Die ersten vier Tage nach dem Marathon habe ich, außer viel Gehen, keinen Sport gemacht. Ich brauchte auch etwas Erholung für den Kopf und war auch nicht sonderlich motiviert mich sportlich zu betätigen. Ich ließ meine Beine von meiner Physiotherapeutin Simone behandeln, um ja nicht Gefahr zu laufen, mir eine Verletzung einzuhandeln. Freitags begann ich dann mit leichter Gymnastik und am Wochenende war ich Schwimmen und zwei Mal Radfahren. Seit dem Wochenende bin ich auch wieder ins geregelte Training eingestiegen und freue mich, dass ich seit Dienstag auch wieder einigermaßen fit unterwegs bin.
Nachdem mein Wettkampfplan vorsieht, am 20. Mai beim Ironman 70.3 Barcelona am Start zu stehen, konnte ich mir auch keine lange Pause gönnen.

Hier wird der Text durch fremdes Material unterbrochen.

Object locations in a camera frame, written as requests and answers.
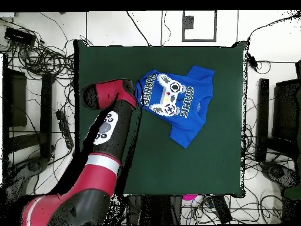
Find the blue printed t-shirt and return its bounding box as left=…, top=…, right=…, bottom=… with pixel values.
left=133, top=65, right=216, bottom=149

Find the dark green table cloth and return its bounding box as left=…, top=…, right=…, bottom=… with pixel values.
left=73, top=39, right=247, bottom=198

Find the pink object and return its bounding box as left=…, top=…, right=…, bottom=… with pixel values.
left=182, top=194, right=203, bottom=201

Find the black power strip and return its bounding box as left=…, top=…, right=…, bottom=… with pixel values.
left=55, top=109, right=75, bottom=149
left=210, top=195, right=233, bottom=224

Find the black power adapter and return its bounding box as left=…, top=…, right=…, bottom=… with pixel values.
left=246, top=52, right=259, bottom=71

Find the black chair base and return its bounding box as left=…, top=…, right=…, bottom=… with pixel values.
left=260, top=161, right=301, bottom=201
left=4, top=156, right=49, bottom=212

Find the black electronics box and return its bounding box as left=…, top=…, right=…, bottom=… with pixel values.
left=4, top=26, right=36, bottom=46

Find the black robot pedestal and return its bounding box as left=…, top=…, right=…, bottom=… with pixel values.
left=126, top=195, right=183, bottom=225

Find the black cable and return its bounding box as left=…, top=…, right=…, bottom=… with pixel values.
left=126, top=11, right=151, bottom=47

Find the grey square frame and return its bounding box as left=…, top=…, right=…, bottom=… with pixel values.
left=181, top=10, right=218, bottom=42

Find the black wooden furniture frame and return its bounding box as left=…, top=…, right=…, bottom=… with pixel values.
left=2, top=53, right=56, bottom=163
left=255, top=59, right=301, bottom=163

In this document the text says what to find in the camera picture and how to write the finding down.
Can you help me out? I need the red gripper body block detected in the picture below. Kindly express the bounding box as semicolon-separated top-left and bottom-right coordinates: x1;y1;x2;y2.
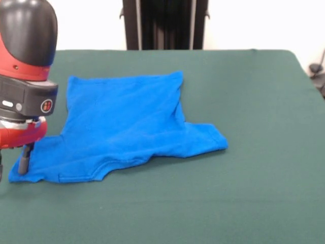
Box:
0;118;48;149

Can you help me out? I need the blue shirt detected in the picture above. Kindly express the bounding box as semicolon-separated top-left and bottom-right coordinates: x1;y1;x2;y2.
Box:
8;70;229;184

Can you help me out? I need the dark green table cloth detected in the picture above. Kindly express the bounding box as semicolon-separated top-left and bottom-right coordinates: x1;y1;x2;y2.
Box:
0;49;325;244

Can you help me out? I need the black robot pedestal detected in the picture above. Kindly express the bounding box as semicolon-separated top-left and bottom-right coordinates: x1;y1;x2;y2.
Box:
119;0;211;50

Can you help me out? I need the black plug with cable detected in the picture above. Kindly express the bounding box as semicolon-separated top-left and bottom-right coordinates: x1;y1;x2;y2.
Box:
308;63;325;100

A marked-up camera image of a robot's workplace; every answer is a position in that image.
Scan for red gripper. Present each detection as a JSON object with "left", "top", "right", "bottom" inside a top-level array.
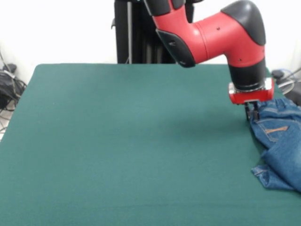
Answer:
[{"left": 227, "top": 79, "right": 275, "bottom": 121}]

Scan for blue denim jeans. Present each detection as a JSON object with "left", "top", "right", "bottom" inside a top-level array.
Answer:
[{"left": 249, "top": 97, "right": 301, "bottom": 191}]

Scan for dark green table cloth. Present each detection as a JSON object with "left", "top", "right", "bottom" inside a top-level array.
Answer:
[{"left": 0, "top": 63, "right": 301, "bottom": 226}]

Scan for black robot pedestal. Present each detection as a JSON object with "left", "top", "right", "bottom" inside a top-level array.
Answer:
[{"left": 111, "top": 0, "right": 196, "bottom": 65}]

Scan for black cable tangle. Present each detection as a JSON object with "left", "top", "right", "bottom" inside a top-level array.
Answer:
[{"left": 0, "top": 70, "right": 27, "bottom": 113}]

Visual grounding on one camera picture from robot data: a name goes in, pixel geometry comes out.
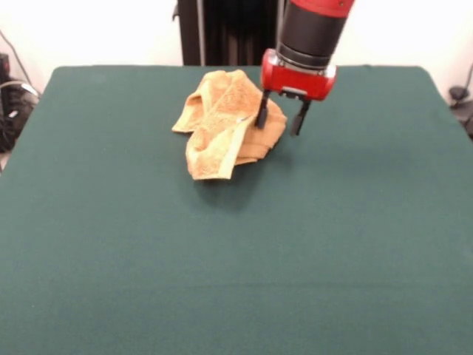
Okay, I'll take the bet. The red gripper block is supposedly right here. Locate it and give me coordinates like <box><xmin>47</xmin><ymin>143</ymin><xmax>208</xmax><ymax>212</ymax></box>
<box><xmin>255</xmin><ymin>48</ymin><xmax>338</xmax><ymax>137</ymax></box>

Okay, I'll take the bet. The tan terry towel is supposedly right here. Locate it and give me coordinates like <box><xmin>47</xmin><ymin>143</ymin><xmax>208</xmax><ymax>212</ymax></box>
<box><xmin>171</xmin><ymin>69</ymin><xmax>288</xmax><ymax>182</ymax></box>

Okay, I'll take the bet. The dark green tablecloth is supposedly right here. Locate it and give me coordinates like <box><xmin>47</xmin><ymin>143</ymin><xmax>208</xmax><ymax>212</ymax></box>
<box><xmin>0</xmin><ymin>64</ymin><xmax>473</xmax><ymax>355</ymax></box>

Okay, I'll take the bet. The black plug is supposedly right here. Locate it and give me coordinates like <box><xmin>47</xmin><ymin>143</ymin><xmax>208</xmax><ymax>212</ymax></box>
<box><xmin>449</xmin><ymin>86</ymin><xmax>469</xmax><ymax>110</ymax></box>

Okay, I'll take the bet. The black equipment pile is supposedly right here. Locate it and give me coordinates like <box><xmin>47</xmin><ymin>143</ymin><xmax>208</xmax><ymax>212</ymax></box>
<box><xmin>0</xmin><ymin>79</ymin><xmax>40</xmax><ymax>153</ymax></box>

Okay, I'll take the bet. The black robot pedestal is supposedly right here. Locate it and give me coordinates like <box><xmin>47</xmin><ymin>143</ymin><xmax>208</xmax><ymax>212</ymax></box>
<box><xmin>176</xmin><ymin>0</ymin><xmax>282</xmax><ymax>67</ymax></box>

Auch mit ein paar Tagen Abstand, kann ich nicht leugnen, dass ich über mein verpasstes EM-Limit enttäuscht bin. In der letzten Woche haben mich viele Menschen gefragt, ob ich mit meinem ersten Marathon zufrieden sei und die Antwort bleibt die gleiche: Ich habe am Renntag alles gegeben, nicht eine Sekunde verschenkt und immer versucht zu kämpfen. Daher sollte ich eigentlich zufrieden sein. Der reine Marathon unterscheidet sich von einem Marathon in einem Triathlon, meiner Meinung nach, sehr. Ich musste definitiv mehr Tiefs bewältigen als in einem Ironman. Ich hatte es mir vielleicht auch etwas einfacher vorgestellt, weiß nun aber auch, was ich beim nächsten Mal besser machen muss.

Im Training haben wir versucht einen Spagat zu finden, zwischen der Aufrechterhaltung der Fitness im Training, hier auch nicht zu viele Trainingswochen zu verlieren, und das Maximum an Laufkilometern für den Marathon zu laufen, ohne eine Verletzung davonzutragen. Wahrscheinlich haben wir das Lauftraining etwas zu defensiv angelegt, um mit Sicherheit unter 2:37 bleiben zu können.

Die Hauptsache bleibt dennoch: Ich hatte sehr viel Spaß, ein ganz ganz tolles Team und freue mich nun, dass die Triathlon-Saison beginnt.